## Your objective
Would you repeat the listing exactly but omit every picture?

*** Data block ***

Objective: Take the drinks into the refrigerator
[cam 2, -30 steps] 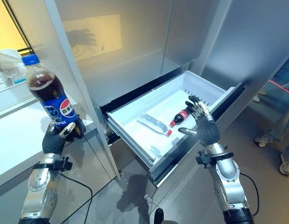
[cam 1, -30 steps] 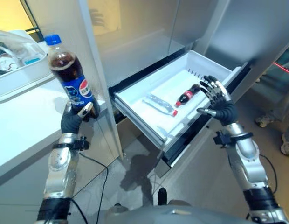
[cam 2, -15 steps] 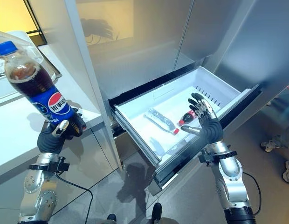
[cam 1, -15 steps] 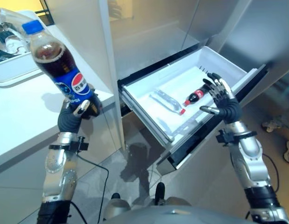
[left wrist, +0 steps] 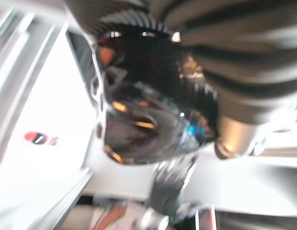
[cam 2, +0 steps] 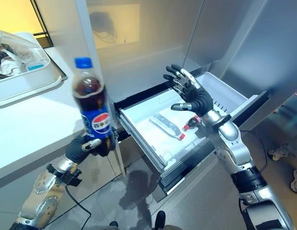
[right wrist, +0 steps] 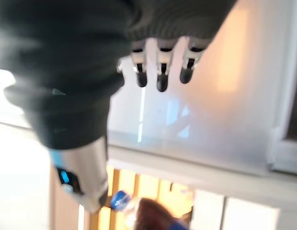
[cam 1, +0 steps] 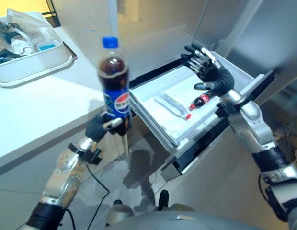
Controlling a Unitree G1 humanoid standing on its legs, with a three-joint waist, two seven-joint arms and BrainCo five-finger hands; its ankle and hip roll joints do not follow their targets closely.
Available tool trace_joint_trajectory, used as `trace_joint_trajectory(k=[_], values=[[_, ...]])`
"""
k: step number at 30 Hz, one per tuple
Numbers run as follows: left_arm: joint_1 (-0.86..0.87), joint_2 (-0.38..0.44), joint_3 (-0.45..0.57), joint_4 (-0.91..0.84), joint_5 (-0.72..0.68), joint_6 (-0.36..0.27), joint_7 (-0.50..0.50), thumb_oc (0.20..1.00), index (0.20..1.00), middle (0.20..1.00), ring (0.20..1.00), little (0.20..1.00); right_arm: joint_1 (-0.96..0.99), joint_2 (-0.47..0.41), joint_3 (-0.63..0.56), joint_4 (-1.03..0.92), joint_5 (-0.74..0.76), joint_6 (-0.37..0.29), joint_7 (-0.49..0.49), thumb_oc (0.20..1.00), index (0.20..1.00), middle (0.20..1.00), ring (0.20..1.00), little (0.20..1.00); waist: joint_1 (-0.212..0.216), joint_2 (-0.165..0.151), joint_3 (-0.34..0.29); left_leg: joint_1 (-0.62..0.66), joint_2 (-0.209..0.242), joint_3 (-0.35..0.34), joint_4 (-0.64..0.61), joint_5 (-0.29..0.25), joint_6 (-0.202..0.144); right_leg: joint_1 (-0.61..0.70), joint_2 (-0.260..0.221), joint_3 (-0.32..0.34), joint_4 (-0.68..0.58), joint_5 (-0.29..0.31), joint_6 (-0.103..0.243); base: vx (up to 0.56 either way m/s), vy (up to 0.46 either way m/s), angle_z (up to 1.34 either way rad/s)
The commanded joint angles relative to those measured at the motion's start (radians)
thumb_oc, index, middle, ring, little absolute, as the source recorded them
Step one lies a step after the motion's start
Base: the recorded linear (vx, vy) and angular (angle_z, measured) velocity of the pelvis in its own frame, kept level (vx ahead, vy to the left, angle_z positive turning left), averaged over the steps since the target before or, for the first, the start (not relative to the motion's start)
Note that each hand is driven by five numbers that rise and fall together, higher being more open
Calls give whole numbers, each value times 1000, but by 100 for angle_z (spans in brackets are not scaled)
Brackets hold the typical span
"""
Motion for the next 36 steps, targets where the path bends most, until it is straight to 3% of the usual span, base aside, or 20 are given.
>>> trace_joint_trajectory(k=[1, 16, 23, 36], values=[[-103, 32, -5, -158, -66, -77, -33, 200, 200, 200, 200, 200, -86, -15, 42, -18, 42, -15, 16, 1000, 1000, 1000, 1000, 1000, 22, 12, -39, 9, -34, -29, 2, -75, 73, -12, -63, 9, 174, -100, 80, 0, 0, 0], [-184, 101, -126, -146, -47, -59, -35, 200, 200, 200, 200, 200, -110, 60, 256, -51, 163, 102, 107, 1000, 1000, 1000, 1000, 1000, 24, 18, -30, 3, -38, -27, 2, -69, 75, -12, -65, 11, 164, -94, 83, -3, -1, -1], [-207, 124, -153, -142, -34, -66, -33, 200, 200, 200, 200, 200, -114, 40, 311, -78, 221, 151, 135, 1000, 1000, 1000, 1000, 1000, 23, 13, -31, 3, -36, -32, 1, -65, 72, -7, -68, 6, 161, -92, 84, -3, -1, 0], [-262, 142, -210, -120, -2, -68, -23, 200, 200, 200, 200, 200, -186, 91, 365, -51, 234, 150, 122, 1000, 1000, 1000, 1000, 1000, 31, 17, -34, -1, -39, -35, 1, -63, 74, -5, -73, 0, 157, -87, 85, 0, 0, 0]])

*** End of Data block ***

## Answer section
Objective: Take the drinks into the refrigerator
[cam 2, -30 steps] 
[cam 1, -30 steps] 
[cam 2, -15 steps] 
[cam 1, -15 steps] 
[left wrist, +0 steps] 
[cam 2, +0 steps] 
[right wrist, +0 steps] 
[cam 1, +0 steps] 
Controlling a Unitree G1 humanoid standing on its legs, with a three-joint waist, two seven-joint arms and BrainCo five-finger hands; its ankle and hip roll joints do not follow their targets closely.
Available tool trace_joint_trajectory, used as `trace_joint_trajectory(k=[_], values=[[_, ...]])`
"""
k: step number at 30 Hz, one per tuple
Numbers run as follows: left_arm: joint_1 (-0.86..0.87), joint_2 (-0.38..0.44), joint_3 (-0.45..0.57), joint_4 (-0.91..0.84), joint_5 (-0.72..0.68), joint_6 (-0.36..0.27), joint_7 (-0.50..0.50), thumb_oc (0.20..1.00), index (0.20..1.00), middle (0.20..1.00), ring (0.20..1.00), little (0.20..1.00); right_arm: joint_1 (-0.96..0.99), joint_2 (-0.47..0.41), joint_3 (-0.63..0.56), joint_4 (-1.03..0.92), joint_5 (-0.74..0.76), joint_6 (-0.37..0.29), joint_7 (-0.49..0.49), thumb_oc (0.20..1.00), index (0.20..1.00), middle (0.20..1.00), ring (0.20..1.00), little (0.20..1.00); waist: joint_1 (-0.212..0.216), joint_2 (-0.165..0.151), joint_3 (-0.34..0.29); left_leg: joint_1 (-0.62..0.66), joint_2 (-0.209..0.242), joint_3 (-0.35..0.34), joint_4 (-0.64..0.61), joint_5 (-0.29..0.25), joint_6 (-0.202..0.144); right_leg: joint_1 (-0.61..0.70), joint_2 (-0.260..0.221), joint_3 (-0.32..0.34), joint_4 (-0.68..0.58), joint_5 (-0.29..0.31), joint_6 (-0.103..0.243); base: vx (up to 0.56 either way m/s), vy (up to 0.46 either way m/s), angle_z (up to 1.34 either way rad/s)
The commanded joint angles relative to those measured at the motion's start (radians)
thumb_oc, index, middle, ring, little absolute, as the source recorded them
Step one lies a step after the motion's start
Base: the recorded linear (vx, vy) and angular (angle_z, measured) velocity of the pelvis in its own frame, kept level (vx ahead, vy to the left, angle_z positive turning left), averaged over the steps since the target before or, for the first, the start (not relative to the motion's start)
Note that each hand is driven by five numbers that rise and fall together, higher being more open
Calls give whole numbers, each value times 1000, but by 100 for angle_z (spans in brackets are not scaled)
Brackets hold the typical span
"""
Motion for the next 36 steps, targets where the path bends most, until it is straight to 3% of the usual span, base aside, or 20 are given.
>>> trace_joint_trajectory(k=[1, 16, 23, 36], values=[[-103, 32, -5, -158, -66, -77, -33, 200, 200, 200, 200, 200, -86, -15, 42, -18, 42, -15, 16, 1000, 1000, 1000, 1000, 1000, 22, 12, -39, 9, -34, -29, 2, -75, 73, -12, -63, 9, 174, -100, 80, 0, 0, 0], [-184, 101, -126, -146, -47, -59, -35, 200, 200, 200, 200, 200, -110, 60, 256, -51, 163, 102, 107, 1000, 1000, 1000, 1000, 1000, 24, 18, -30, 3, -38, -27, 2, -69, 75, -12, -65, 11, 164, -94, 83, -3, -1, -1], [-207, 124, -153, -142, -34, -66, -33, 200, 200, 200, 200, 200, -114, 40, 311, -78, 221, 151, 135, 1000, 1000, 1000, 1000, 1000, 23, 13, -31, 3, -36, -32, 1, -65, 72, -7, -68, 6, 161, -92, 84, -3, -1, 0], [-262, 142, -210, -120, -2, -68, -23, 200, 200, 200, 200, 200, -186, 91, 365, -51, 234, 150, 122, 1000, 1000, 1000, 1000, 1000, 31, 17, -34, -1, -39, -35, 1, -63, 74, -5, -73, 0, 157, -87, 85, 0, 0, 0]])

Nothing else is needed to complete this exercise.